Think of a stage magician’s show. We are told that the magician will saw a woman in half. We watch it happen. Yet only a very small part of our lizard brains actually thinks it’s real. The vast majority of our consciousness is instead devoted to trying to figure out how the trick is done. We engage with the act on multiple levels at once, almost all of them on a metatextual level–we are outside the thing we perceive, aware of factors beyond what the magician wants us to see. The same can be said for every book we read, every television show we watch. Really interesting art often plays with our expectations and our preconceptions. Think of unreliable narrators, antiheroes and stories that break the fourth wall.

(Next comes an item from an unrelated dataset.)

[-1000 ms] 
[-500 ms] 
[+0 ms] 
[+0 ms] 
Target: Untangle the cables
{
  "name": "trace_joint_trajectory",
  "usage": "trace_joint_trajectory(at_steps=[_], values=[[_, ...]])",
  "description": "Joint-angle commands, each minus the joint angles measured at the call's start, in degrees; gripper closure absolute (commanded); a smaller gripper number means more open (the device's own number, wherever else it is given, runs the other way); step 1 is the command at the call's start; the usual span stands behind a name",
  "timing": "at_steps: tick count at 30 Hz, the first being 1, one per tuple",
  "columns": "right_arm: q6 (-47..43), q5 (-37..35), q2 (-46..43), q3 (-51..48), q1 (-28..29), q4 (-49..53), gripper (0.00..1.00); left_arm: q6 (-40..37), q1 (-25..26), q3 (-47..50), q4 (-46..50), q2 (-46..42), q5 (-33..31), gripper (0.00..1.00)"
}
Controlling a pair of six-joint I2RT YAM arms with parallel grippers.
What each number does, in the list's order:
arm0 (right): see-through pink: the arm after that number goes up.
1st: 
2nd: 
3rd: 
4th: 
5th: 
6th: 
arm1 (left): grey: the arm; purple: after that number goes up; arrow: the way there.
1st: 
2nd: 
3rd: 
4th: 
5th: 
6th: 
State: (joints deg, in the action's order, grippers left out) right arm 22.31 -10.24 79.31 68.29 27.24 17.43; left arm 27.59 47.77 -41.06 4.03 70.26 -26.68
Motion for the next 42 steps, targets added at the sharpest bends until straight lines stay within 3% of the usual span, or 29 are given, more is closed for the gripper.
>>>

When Coleridge coined the term “willful suspension of disbelief” in 1817, he was specifically talking about genre stuff (what he would call “fantastical tales”) being leavened with verisimilitude and human pathos to make it more palatable. His idea was that readers would scoff at fantasy stories unless they were given enough realism to have something to hang onto. I’m not sure if this was true even at the time; I’m certain it isn’t, now.

What’s the takeaway here, for writers? Be conscious, always, of the fact that your reader isn’t reading your work in a vacuum. She has access to endless secondary sources. She can call you on your bullshit, or she can get in a discussion group with hundreds of other people about the details of your fiction. Don’t let that paralyze you, though. Instead, play with it. Withhold details or intentionally provide false information–which you correct later, for dramatic effect. Don’t be afraid of direct address or other techniques which might damage the illusion of secondary reality. But always remember, when you write, you are not alone. You are not screaming your truth into a void. You are contributing one long twitter thread in the culture conversation that began before you were born and will long outlive you.

Was that helpful? Or are you already rolling your eyes, thinking about how I overwrote that last sentence, and how much of this article I got wrong?